Aggiornato il 20/11/21 at 03:24 pm
di Gianni Sartori —- Vita dura per giornalisti e fotografi – soprattutto se indipendenti – in certe aree del globo.
Quelli curdi poi sembrano essere particolarmente sotto tiro.
Il 18 novembre era giunta la notizia che il fotografo e giornalista curdo Ebrahim Alipoor era stato rapito a Kabul da uomini armati presumibilmente legati ai talebani (doveroso chiedersi: per conto di chi?).
Il giorno dopo, venerdì 19 novembre, un altro giornalista curdo, Emrullah Acar, la cui abitazione era stata perquisita, veniva arrestato dalla polizia turca.
Andiamo con ordine.
Stando a quanto dichiarato da Henhaw, organizzazione per la difesa dei diritti umani, il fotogiornalista Ebrahim Alipoor sarebbe stato sequestrato il giorno 16 novembre nella capitale afgana e portato in un luogo sconosciuto.
Membro della Federazione Internazionale della Stampa Fotografica (FIAP) e di Immagine del Medio Oriente (MEI), il trentaduenne curdo, originario di Bane (nell’Iran) si era recato in Afganistan per documentare la situazione dopo il ritorno al potere dei talebani.
Non si sa per quale motivo sia stato sequestrato e di che cosa, eventualmente, venga accusato.

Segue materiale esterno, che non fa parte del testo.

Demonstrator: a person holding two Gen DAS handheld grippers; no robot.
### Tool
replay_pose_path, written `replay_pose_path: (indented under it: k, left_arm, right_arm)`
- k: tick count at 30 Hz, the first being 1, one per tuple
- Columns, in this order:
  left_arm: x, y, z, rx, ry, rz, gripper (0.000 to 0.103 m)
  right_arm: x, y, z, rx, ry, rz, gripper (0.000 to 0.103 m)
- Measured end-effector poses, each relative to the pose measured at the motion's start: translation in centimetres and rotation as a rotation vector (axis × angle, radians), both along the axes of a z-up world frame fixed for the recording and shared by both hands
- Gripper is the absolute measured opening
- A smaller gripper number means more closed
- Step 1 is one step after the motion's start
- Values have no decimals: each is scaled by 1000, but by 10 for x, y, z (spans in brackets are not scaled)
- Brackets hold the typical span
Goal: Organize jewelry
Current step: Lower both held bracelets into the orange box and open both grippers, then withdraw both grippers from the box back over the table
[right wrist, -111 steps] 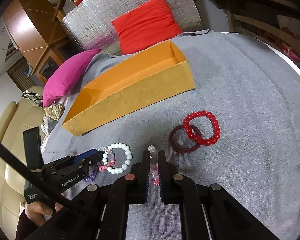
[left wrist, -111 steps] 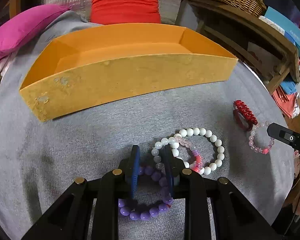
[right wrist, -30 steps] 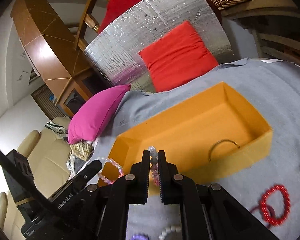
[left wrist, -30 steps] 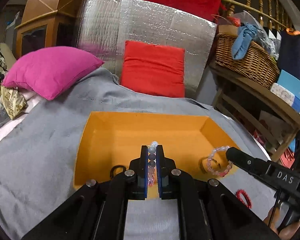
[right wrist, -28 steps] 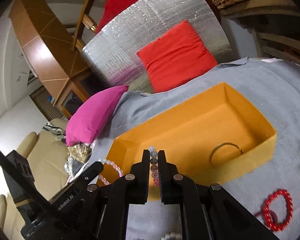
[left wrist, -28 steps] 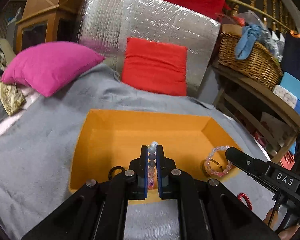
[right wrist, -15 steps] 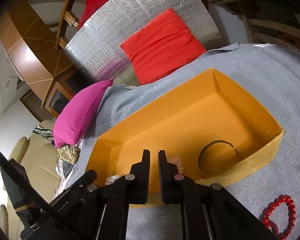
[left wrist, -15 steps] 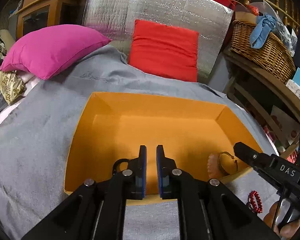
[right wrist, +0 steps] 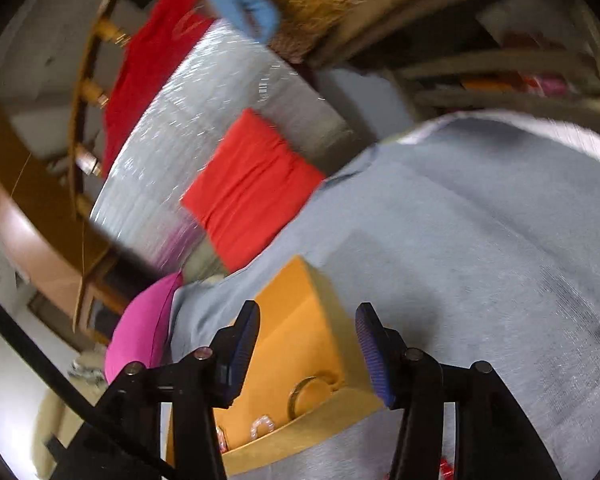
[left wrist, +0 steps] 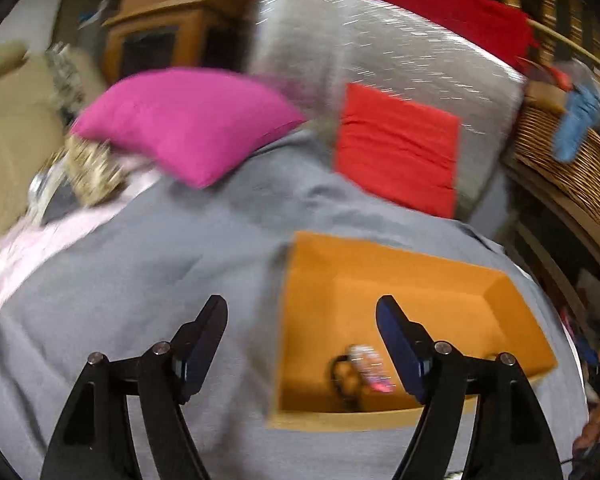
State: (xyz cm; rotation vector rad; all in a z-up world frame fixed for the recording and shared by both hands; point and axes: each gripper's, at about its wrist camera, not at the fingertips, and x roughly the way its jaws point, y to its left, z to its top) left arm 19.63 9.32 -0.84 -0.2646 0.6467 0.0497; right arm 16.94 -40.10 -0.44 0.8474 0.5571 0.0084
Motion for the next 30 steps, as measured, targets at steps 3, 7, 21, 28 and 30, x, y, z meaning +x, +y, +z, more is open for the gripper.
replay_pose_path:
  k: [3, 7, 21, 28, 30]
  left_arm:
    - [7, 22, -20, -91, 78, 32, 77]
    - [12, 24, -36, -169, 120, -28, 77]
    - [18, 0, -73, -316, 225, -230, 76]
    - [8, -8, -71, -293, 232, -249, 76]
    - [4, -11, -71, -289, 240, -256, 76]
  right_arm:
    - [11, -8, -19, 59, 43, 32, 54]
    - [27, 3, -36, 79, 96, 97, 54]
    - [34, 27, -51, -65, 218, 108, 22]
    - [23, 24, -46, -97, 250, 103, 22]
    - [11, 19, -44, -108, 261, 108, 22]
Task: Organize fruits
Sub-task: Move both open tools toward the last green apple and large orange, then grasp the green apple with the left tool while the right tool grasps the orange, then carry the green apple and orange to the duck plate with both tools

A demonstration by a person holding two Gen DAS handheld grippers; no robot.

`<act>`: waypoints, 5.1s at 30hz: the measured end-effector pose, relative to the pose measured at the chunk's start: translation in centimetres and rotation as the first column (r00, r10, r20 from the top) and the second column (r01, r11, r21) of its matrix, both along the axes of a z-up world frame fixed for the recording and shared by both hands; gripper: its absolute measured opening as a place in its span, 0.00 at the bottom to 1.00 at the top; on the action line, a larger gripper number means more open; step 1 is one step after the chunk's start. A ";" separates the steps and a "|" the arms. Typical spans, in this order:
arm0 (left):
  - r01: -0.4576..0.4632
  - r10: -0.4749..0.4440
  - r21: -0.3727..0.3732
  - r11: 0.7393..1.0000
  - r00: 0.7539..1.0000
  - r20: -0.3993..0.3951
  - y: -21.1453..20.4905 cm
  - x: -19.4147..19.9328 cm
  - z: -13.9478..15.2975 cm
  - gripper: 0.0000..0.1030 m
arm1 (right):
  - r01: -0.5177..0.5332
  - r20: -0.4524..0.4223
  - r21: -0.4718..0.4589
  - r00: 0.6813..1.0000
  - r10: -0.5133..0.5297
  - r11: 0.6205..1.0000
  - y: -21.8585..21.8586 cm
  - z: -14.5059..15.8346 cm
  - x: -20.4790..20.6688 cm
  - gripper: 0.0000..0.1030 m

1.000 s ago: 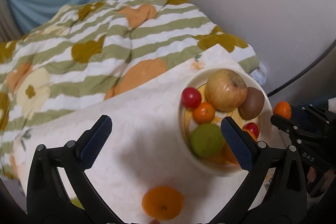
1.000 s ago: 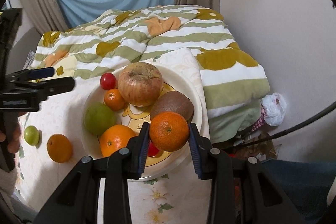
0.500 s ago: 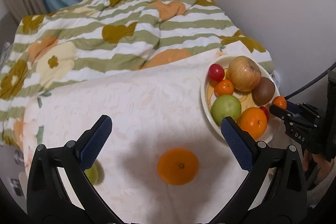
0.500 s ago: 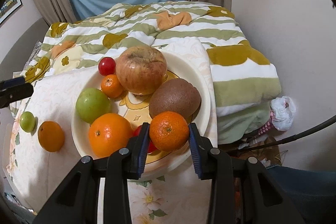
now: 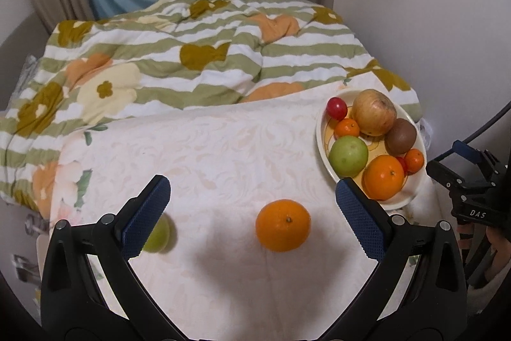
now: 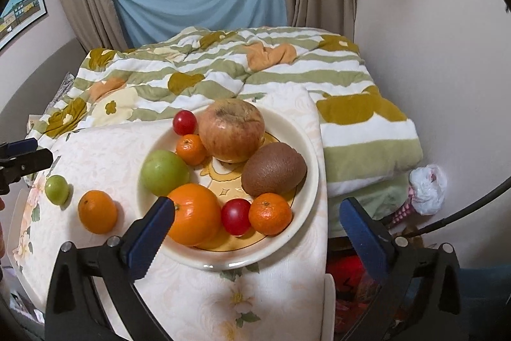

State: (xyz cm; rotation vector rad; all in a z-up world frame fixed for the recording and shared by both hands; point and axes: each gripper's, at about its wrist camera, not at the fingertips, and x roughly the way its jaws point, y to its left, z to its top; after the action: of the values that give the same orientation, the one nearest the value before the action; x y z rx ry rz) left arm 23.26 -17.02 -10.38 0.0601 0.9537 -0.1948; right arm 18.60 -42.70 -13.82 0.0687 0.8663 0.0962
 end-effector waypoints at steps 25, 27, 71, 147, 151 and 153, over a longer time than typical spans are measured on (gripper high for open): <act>-0.183 0.182 0.015 0.983 0.983 0.037 12.8 -7.2 3.0 1.00 | -0.135 -0.034 -0.037 0.990 0.134 0.990 10.7 5.4 -2.2 1.00; -0.150 0.149 0.014 0.989 0.989 0.014 13.9 -6.3 2.1 1.00 | -0.124 -0.051 -0.040 0.991 0.122 0.991 12.3 4.8 -1.9 1.00; 0.316 -0.325 -0.073 0.946 0.915 -0.240 13.8 3.1 -10.7 0.60 | 0.139 -0.242 0.024 0.962 -0.129 0.990 20.1 -6.0 2.7 0.88; 0.272 -0.279 -0.096 0.958 0.957 -0.076 -15.1 6.2 -5.6 0.60 | 0.007 -0.080 0.052 0.997 -0.003 0.999 -4.5 1.7 1.8 0.55; 0.264 -0.268 -0.060 0.963 0.962 -0.060 -15.5 6.1 -5.4 0.72 | 0.005 -0.079 0.053 0.997 -0.001 0.999 -4.8 1.7 1.8 0.55; 0.251 -0.253 -0.036 0.967 0.967 -0.033 -15.4 5.9 -4.9 0.98 | 0.007 -0.079 0.053 0.997 -0.003 0.999 -4.6 1.7 1.8 0.55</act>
State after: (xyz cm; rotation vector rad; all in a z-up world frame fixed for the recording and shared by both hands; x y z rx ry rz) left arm 29.13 -32.39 -15.31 0.1496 0.9792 -0.4474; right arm 20.37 -47.35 -12.16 0.1254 0.9421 0.1130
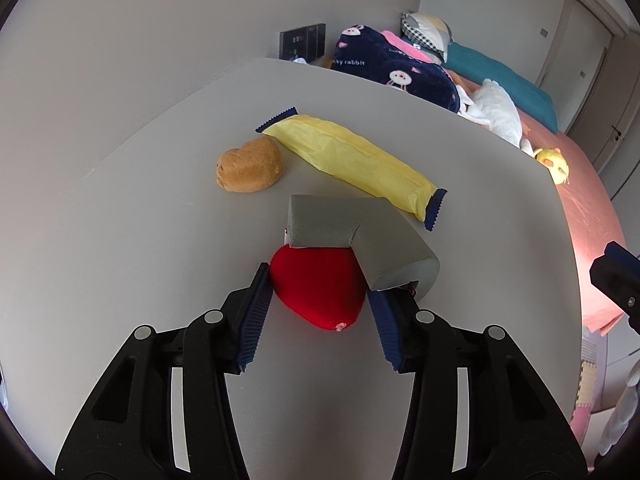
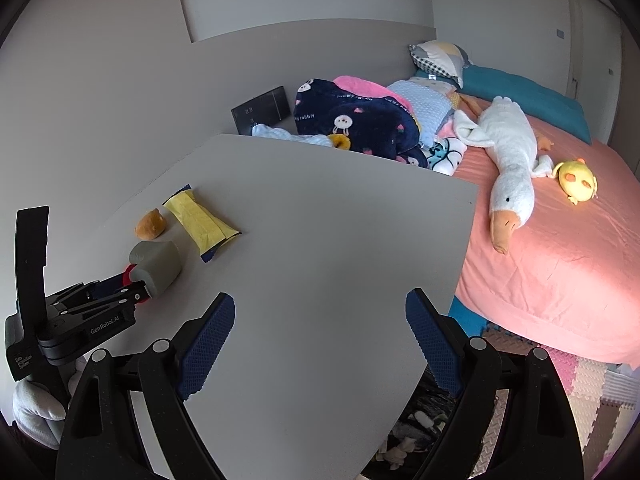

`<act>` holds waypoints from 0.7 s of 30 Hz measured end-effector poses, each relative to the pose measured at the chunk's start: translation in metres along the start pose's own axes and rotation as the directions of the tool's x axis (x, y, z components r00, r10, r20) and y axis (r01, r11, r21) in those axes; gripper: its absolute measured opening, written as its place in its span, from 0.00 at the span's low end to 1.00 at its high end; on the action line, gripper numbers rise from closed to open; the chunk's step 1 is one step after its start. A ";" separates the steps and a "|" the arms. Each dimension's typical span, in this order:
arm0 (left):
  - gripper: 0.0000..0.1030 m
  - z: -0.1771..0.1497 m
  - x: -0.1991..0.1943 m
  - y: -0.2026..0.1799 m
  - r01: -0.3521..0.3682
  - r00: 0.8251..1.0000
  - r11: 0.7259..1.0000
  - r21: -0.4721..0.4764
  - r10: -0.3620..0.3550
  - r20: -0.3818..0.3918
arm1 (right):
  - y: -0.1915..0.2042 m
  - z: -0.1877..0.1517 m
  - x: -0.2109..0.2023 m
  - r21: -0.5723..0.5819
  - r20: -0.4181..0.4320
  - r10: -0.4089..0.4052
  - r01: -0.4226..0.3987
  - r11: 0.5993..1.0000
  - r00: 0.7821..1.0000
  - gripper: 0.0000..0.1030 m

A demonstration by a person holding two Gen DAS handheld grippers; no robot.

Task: Collect trash
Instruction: 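Grasp the red heart plush with the left tool, then grasp the grey-green cushion with the right tool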

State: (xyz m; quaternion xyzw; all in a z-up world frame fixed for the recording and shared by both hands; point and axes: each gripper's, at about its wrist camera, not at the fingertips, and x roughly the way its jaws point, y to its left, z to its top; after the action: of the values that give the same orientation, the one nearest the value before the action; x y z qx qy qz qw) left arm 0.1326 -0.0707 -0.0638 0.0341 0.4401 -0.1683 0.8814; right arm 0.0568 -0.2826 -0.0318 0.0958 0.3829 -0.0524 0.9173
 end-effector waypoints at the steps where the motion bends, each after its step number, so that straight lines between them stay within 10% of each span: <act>1: 0.46 0.000 -0.002 0.001 -0.004 1.000 1.000 0.001 0.004 0.005 | 0.002 0.001 0.001 -0.001 -0.002 0.005 -0.005 1.000 1.000 0.85; 21: 0.46 0.006 -0.027 0.081 -0.049 0.997 0.982 -0.181 0.060 0.054 | 0.078 0.004 0.027 -0.091 -0.052 0.125 -0.129 0.987 0.991 0.85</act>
State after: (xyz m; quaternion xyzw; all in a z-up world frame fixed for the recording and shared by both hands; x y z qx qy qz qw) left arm 0.1486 0.0110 -0.0465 -0.0383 0.4259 -0.1048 0.8979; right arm 0.0922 -0.2084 -0.0377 0.0778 0.3990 0.0264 0.9133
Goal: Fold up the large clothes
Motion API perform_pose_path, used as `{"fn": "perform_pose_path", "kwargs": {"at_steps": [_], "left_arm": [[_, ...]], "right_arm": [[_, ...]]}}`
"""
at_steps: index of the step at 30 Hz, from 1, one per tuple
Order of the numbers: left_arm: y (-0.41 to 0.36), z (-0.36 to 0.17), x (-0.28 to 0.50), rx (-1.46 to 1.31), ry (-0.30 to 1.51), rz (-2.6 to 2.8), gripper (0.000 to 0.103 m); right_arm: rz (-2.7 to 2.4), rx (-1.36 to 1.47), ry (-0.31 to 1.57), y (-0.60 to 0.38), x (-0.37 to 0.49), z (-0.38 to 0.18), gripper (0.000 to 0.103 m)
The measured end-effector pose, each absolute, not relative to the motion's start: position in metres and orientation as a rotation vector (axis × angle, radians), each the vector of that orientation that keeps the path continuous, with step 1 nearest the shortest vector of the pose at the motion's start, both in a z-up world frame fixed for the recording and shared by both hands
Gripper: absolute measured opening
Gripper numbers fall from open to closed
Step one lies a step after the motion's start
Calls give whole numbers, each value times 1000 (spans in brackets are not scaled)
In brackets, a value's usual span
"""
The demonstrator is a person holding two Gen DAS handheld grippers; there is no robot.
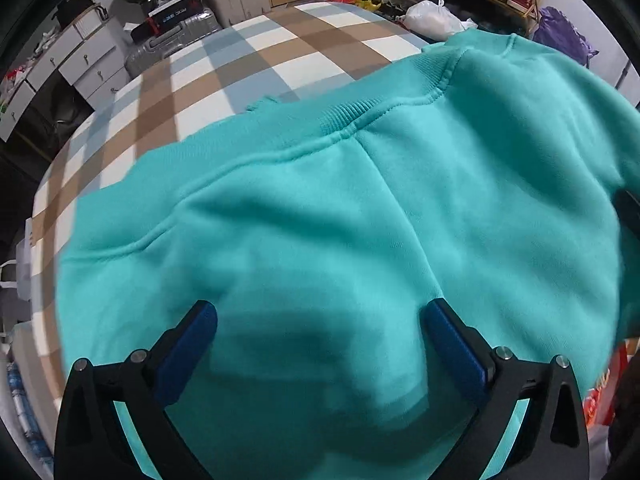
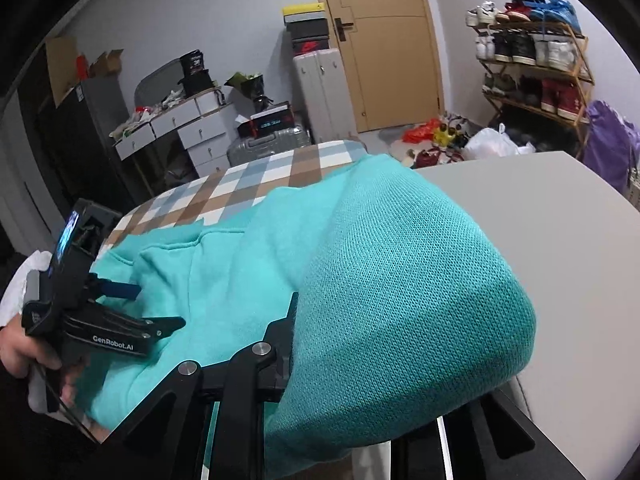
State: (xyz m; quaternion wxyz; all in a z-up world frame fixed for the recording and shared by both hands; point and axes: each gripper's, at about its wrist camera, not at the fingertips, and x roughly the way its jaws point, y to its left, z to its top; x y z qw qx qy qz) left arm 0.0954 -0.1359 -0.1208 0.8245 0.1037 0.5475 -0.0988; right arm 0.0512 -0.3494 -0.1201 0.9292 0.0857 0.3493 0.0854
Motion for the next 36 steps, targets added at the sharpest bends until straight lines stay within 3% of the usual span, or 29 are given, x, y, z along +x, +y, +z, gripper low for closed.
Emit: {"fn": "perform_pose_path", "kwargs": {"at_steps": [5,9,17,21,23,28,32,36], "left_arm": [[-146,-113,49,222,1149,-405,102],[-146,-144,70,161,1197,-410,102],[-113,-106,51,63,1152,-495,102],[-113,-149,53,148,1258,-435,102],[-116,-161,51,147,1196,-414,103],[-115,-148,52,126,1231,-422,102],[-104,-115,40,83,1095,-450,102],[-124,-145,58,143,1177,-437,102]], "right_arm": [[188,187,735,-354,51,-122,19],[186,209,757,-355,54,-127,20],[170,251,793,-360,57,-128,21],[170,255,801,-361,57,-129,22],[168,251,802,-360,57,-130,23],[151,268,799,-359,57,-133,25],[158,252,801,-360,55,-134,25],[160,256,798,-361,55,-134,25]]}}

Inevitabile sospettare, intravedere la longa manus di un “mandante” straniero. Magari di qualche capitale non particolarmente affezionata ai “suoi” curdi, come per esempio Teheran o Ankara. Conosciuto a livello internazionale (le sue foto sono state esposte in Gran Bretagna, Slovenia, Paesi Bassi…) in Iran Ebrahim era già stato arrestato varie volte dal regime a causa dei suoi lavori di documentazione riguardanti l’oppressione delle donne e la repressione subita dai kolbar (gli spalloni curdi che attraversano illegalmente la artificiose frontiere statali tra Rojhilat, Bashur e Bakur).
Nessun dubbio invece su chi abbia voluto mettere a tacere Emrullah Acar.
Il corrispondente dell’agenzia curda Mezopotamya è stato arrestato all’alba del 19 novembre in casa sua nella città di Urfa (nel Bakur, il Kurdidstan del Nord sottoposto all’amministrazione turca).
Nel corso della stessa operazione (nata da un’inchiesta avviata dal tribunale di Malatya) è stato arrestato, a Bingol, anche Hivda Sarilmaz.
Entrambi sarebbero accusati di “appartenenza a un’organizzazione terrorista”.
Perquisita nella stessa mattinata di venerdì 19 l’abitazione di un’altra giornalista, Hikmet Tunc, corrispondente dell’agenzia di stampa femminile Jin News.
In questo caso la richiesta era partita dal procuratore generale di Van in quanto, secondo gli informatori, nella casa sarebbero state nascoste delle armi. Dopo una ricerca infruttuosa gli agenti hanno lasciato l’abitazione della giornalista.
Niente di nuovo naturalmente. La Turchia, classificata al 153° posto in materia di libertà di stampa, viene regolarmente citata come esempio (negativo beninteso) di repressione, oltre che del dissenso, anche dell’informazione. E non certo da oggi. Inoltre il regime di Erdogan sembra essersi specializzato nell’acquisire il controllo dei media.